Joanna Montoya, the exhibition's coordinator for the Jewish Museum, said Kalman's objects always sell out. "The things she brings are all connected to her art work and things she love. They're fun and entirely functional."

Half the proceeds are going to Meals on Wheels, which delivers food to the hungry, and to the Central Park Conservancy, where Kalman volunteers as a sweeper. (She said that 95 percent of the trash has been cigarette butts and was looking forward to seeing how this will change post-smoking ban.)

Kalman also swept a few times in front of the Jewish Museum during her show's run.

"It is her work's gift to illuminate those things that affirm our own capacity for joy, sadness, humor, charm," wrote Ingrid Schaffner, of the Institute of Contemporary Art at University of Pennsylvania, who curated the show.

"A serious love of distraction pervades," Schaffner added. "Abundant depictions of fashion, food, art and architecture represent life's great pleasures.
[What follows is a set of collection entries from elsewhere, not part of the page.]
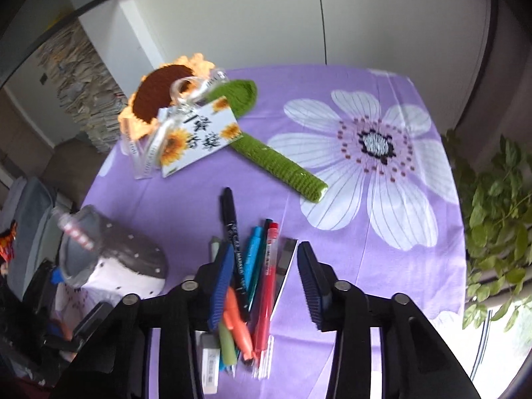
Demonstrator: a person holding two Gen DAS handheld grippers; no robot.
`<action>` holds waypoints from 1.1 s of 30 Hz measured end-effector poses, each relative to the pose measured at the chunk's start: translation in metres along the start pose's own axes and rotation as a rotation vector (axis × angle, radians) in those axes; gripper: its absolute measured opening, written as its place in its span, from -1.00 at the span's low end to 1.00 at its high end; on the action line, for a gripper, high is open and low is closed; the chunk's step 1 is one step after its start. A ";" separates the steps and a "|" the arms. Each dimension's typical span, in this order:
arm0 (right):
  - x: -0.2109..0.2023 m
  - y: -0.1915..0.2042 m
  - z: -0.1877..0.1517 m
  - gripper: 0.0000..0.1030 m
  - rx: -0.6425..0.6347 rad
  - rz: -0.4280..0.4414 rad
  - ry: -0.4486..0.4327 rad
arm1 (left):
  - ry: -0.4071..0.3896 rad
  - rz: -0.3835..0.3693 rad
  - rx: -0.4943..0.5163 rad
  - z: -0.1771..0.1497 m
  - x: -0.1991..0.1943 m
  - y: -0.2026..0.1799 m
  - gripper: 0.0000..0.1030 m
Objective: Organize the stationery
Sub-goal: 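Grasp the black marker with the right tool, then insert the black marker into the white pen cup with the right tool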
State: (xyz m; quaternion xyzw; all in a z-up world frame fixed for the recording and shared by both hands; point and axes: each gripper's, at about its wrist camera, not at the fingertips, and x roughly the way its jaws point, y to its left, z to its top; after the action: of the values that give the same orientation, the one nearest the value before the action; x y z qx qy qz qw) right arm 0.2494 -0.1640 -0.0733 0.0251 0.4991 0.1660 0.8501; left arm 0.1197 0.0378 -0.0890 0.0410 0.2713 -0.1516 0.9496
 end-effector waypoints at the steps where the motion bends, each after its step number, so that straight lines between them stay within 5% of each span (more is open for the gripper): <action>1: 0.004 -0.002 0.002 -0.29 0.012 0.010 0.009 | -0.005 0.000 0.003 0.001 -0.001 -0.001 0.59; 7: 0.028 0.017 0.022 -0.29 -0.076 0.041 0.049 | -0.003 0.025 -0.004 0.011 0.009 -0.002 0.58; 10: 0.044 0.032 0.034 -0.29 -0.135 0.019 0.083 | -0.006 0.019 -0.021 0.013 0.011 0.000 0.36; 19: 0.092 0.052 0.054 -0.31 -0.181 -0.014 0.192 | -0.010 0.001 -0.013 0.011 0.010 0.002 0.36; 20: 0.095 0.053 0.054 -0.39 -0.182 -0.019 0.195 | -0.011 0.002 -0.012 0.011 0.010 0.002 0.36; 21: 0.098 0.054 0.053 -0.69 -0.186 -0.018 0.200 | -0.011 0.002 -0.013 0.011 0.010 0.002 0.36; 22: 0.098 0.055 0.053 -0.69 -0.191 -0.020 0.199 | -0.011 0.002 -0.013 0.011 0.010 0.002 0.36; 27: 0.081 0.054 0.047 -0.70 -0.185 -0.025 0.153 | -0.010 0.004 -0.016 0.011 0.009 0.001 0.36; 33: 0.004 0.049 0.030 -0.71 -0.162 0.013 -0.029 | -0.008 0.009 -0.018 0.011 0.008 0.000 0.37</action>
State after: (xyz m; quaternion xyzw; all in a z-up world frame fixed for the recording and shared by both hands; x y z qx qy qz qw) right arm 0.2642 -0.1133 -0.0516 -0.0383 0.4715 0.2109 0.8554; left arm 0.1314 0.0340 -0.0842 0.0328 0.2687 -0.1451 0.9517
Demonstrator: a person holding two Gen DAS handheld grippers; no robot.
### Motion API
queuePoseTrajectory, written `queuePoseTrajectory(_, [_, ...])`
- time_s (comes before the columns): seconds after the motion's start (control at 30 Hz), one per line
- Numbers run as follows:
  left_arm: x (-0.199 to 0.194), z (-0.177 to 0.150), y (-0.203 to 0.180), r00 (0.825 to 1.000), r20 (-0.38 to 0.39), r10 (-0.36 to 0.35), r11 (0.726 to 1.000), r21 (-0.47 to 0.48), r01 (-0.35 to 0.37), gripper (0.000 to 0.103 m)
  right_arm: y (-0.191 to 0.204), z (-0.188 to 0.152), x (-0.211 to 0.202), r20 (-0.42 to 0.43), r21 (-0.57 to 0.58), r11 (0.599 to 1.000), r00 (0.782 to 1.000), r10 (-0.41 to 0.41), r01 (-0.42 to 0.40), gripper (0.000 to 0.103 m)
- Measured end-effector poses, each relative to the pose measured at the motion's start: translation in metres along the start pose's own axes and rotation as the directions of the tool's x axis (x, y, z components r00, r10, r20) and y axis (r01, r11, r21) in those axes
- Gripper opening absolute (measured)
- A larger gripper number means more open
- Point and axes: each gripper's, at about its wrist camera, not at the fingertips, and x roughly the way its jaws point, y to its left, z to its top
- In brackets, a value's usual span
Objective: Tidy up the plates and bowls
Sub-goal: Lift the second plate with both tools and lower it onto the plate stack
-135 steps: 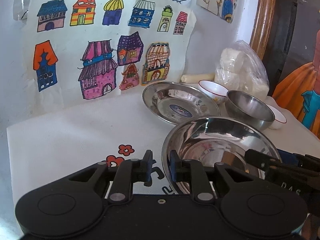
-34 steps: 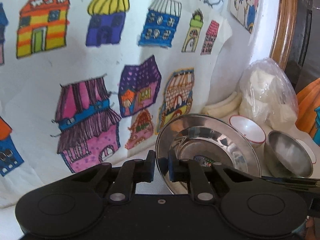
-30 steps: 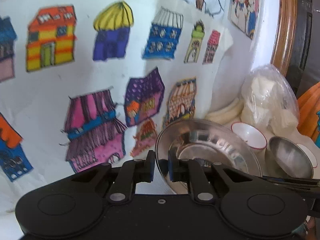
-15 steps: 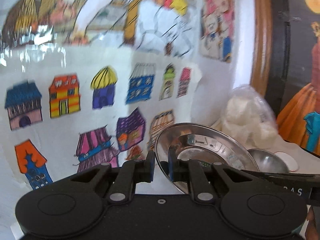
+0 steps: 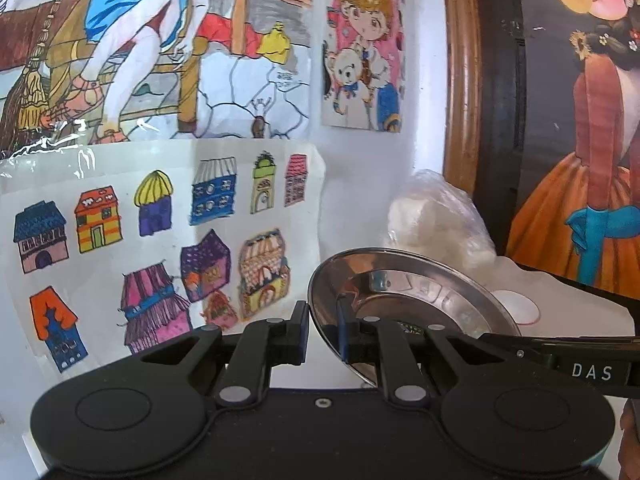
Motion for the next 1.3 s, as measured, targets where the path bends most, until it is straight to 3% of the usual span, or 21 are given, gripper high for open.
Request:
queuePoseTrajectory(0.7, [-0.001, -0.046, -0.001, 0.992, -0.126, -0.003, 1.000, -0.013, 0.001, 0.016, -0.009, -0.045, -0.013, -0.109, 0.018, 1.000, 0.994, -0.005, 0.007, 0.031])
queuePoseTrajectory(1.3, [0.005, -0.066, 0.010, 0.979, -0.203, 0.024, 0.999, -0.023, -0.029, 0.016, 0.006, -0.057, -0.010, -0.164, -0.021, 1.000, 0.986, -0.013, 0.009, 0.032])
At the same time rubber bands, pieces of moss, bobby pins, and snacks stake a claim for smaller forms of satisfaction. All of this might seem pretty trivial were it not for the counterweight of history, memory and loss that is also ever-present."

"I'd say I'm irrepressibly optimistic with undercurrents of great sadness and worry and confusion," Kalman said in an interview with the San Francisco Chronicle, regarding her work. "It's almost impossible to reconcile the realities of how one feels during the day, hour by hour. But I approach things not cynically."

Maira Kalman will be at the Jewish Museum, located at 1109 Fifth Ave. at 92nd Street, on Fri., July 22, and Sun., July 24, from 12 to 5:30 p.m.